Salah satu seniman yang dari awal berkeseniannya sudah akrab dengan dunia Jaran Kepang, Lulus Endrawan, mengatakan, semangatnya tak lekang oleh zaman yang sudah dimanjakan kecanggihan teknologi seperti sekarang.
Hingga kini, dia masih konsisten uri-uri (menjaga) budaya tradisional yang sudah ada sejak ratusan tahun yang lalu ini.
Menurutnya, jaranan adalah kesenian dan budaya khas orang Jawa, terutama yang berasal dari wilayah Jawa Timur.
“Kuda lumping ini budaya kita. Budaya yang gapernah punah. Mulai dari saya dan ayah saya belum lahir. Ini kuda lumping (jaranan) sudah ada sejak jaman kerajaan,” kata Lulus saat ditemui dalam acara wokrshop kesenian ‘The Jaranan’ di Dewan Kesenian Malang (DKM) yang digelar 17-20 Desember 2020.
“Sejarahnya pada jaman Belanda dulu jaranan ini bertujuan untuk menghibur dan bersenang-senang, bahkan ada yang minum. Macam-macamlah pokoknya kesenangannya,” imbuhnya.
Selain itu, jaranan juga lekat dengan sentuhan rohani atau spiritual bagi yang memainkannya.
Dalam pertunjukan jaranan ini terdapat beberapa perbedaan dan ciri khas tiap-tiap daerah. Biasanya perbedaan tersebut terletak pada karakter, gerakan, dan filosofinya.
Untuk jaranan Malangan biasanya ditampilkan dengan karakternya yang keras, berani tapi jujur.
Sementara untuk bentuk Jaranan Malangan yang biasa dibuat oleh kakek berusia 60 tahun ini memiliki perbedaan dengan jaranan Tulungagung, Blitar dan sekitarnya.
“Jaranannya ada bermacam-macam dan memiliki ciri khas masing-masing. Kalau Malangan ada kuluknya dibagian atas kepala, dibagian ekor dan gapitannya juga berbeda. Punya Malangan sendiri ini ekornya lebih condong ke belakang. Sementara bagian dada lebih landai dan tidak terlalu naik tinggi,” jelasnya.

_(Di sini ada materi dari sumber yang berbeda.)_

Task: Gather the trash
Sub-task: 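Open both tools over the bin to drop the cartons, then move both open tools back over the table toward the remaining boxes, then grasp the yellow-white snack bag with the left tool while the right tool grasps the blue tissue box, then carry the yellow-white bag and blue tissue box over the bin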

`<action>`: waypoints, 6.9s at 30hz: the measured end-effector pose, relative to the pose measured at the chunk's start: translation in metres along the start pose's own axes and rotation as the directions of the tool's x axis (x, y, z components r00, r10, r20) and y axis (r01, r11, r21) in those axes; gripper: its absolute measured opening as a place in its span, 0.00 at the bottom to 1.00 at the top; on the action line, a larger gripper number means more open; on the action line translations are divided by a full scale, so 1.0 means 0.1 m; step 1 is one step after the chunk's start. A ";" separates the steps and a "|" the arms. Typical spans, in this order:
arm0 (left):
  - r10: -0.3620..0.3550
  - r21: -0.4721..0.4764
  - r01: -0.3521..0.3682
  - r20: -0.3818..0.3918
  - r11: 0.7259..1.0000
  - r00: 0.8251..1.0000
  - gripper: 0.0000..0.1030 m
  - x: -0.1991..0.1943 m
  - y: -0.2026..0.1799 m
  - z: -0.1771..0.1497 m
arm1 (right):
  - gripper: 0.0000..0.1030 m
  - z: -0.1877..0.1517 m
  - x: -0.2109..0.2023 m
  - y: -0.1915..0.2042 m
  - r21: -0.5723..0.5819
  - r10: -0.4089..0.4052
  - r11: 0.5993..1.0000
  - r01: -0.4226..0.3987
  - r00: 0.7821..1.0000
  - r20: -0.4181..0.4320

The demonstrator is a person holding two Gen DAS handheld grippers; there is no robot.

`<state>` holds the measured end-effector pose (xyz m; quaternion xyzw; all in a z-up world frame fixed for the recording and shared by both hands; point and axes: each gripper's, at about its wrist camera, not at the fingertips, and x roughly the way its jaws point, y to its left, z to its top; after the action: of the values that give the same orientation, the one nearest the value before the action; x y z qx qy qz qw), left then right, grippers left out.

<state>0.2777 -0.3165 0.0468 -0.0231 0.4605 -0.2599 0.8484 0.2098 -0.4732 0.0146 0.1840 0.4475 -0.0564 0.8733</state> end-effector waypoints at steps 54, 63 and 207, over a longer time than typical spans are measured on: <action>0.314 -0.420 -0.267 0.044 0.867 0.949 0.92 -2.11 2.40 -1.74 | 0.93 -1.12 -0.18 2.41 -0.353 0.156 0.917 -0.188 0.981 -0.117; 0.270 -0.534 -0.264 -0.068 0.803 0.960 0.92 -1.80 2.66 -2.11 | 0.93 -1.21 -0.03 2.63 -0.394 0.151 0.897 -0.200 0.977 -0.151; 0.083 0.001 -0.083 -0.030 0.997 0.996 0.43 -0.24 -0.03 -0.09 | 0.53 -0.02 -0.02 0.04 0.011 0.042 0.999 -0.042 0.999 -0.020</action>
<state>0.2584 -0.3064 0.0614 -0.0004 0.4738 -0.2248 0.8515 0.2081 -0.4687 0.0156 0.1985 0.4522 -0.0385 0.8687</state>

“Kalau corak gambarnya di Malang ada mahkota,” pungkasnya.
Beragam jenis jaranan yang ada di tanah jawa tak membuat kakek yang akrab disapa Ki Tulus ini membeda-bedakan hasil karya kesenian.
“Saya tidak membeda-bedakan, lawong semuanya baik. Namanya juga orang seni,” bebernya.
Dirinya berharap bisa meneruskan kesenian yang digelutinya sejak kecil kepada anak dan cucu-cucunya. (Joko Kurniawan).